Smithsonian / US Geological Survey Weekly Volcanic Activity Report, 10 September-16 September 2014
Managing Editor: Sally Kuhn Sennert

Please cite this report as:

Global Volcanism Program, 2014. Report on Aira (Japan). In: Sennert, S K (ed.), Weekly Volcanic Activity Report, 10 September-16 September 2014. Smithsonian Institution and US Geological Survey.

Volcano Profile |  Weekly Report (10 September-16 September 2014)


Aira

Japan

31.593°N, 130.657°E; summit elev. 1117 m

All times are local (unless otherwise noted)


During 8-16 September JMA maintained Alert Level 3 for Aira Caldera’s Sakurajima volcano. Volcanic earthquakes and tremor were detected during this time period. There were 12 explosions that ejected tephra up to 1,300 m above Showa crater. Sustained eruptions from the crater were recorded on 10 and 11 September and nighttime incandescence was detected during 11-16 September.
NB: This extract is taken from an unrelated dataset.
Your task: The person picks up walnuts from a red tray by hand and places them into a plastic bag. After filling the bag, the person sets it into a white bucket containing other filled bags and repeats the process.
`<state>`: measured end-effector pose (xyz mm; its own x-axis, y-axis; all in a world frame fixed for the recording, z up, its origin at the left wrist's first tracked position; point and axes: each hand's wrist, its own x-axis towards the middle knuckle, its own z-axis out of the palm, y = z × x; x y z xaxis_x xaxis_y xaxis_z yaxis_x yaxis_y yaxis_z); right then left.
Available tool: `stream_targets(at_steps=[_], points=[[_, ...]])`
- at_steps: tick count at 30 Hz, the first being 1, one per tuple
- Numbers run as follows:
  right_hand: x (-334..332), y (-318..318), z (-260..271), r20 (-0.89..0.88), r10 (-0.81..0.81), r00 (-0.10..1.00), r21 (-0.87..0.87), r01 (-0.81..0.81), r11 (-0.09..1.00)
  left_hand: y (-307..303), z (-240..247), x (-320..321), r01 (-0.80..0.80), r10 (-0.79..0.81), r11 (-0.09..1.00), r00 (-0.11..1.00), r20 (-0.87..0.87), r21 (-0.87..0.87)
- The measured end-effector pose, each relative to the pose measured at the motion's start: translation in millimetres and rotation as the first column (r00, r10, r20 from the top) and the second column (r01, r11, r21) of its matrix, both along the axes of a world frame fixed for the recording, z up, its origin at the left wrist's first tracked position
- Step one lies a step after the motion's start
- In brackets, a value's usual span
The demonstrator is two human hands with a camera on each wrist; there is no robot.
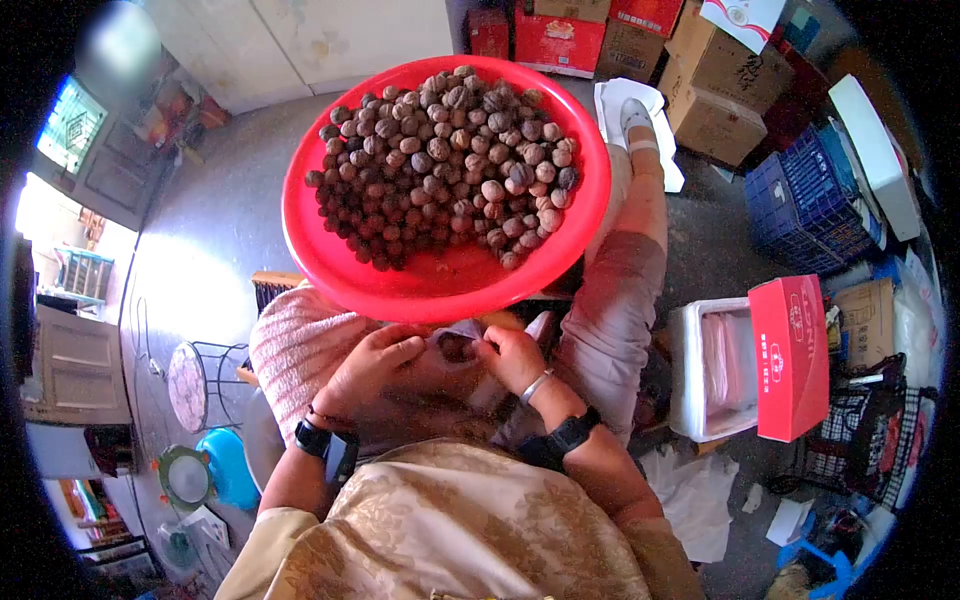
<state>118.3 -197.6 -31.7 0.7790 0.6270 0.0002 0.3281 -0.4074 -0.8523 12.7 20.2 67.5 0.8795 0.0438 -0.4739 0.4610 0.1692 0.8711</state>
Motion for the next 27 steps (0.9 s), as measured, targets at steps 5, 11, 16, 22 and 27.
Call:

During 10-16 September JMA reported ash eruptions, causing the Tokyo VAAC to issue regular advisories; however, ash was not visible in satellite images.

Geologic Background. The Aira caldera in the northern half of Kagoshima Bay contains the post-caldera Sakurajima volcano, one of Japan's most active. Eruption of the voluminous Ito pyroclastic flow accompanied formation of the 17 x 23 km caldera about 22,000 years ago. The smaller Wakamiko caldera was formed during the early Holocene in the NE corner of the Aira caldera, along with several post-caldera cones. The construction of Sakurajima began about 13,000 years ago on the southern rim of Aira caldera and built an island that was finally joined to the Osumi Peninsula during the major explosive and effusive eruption of 1914. Activity at the Kitadake summit cone ended about 4850 years ago, after which eruptions took place at Minamidake. Frequent historical eruptions, recorded since the 8th century, have deposited ash on Kagoshima, one of Kyushu's largest cities, located across Kagoshima Bay only 8 km from the summit. The largest historical eruption took place during 1471-76.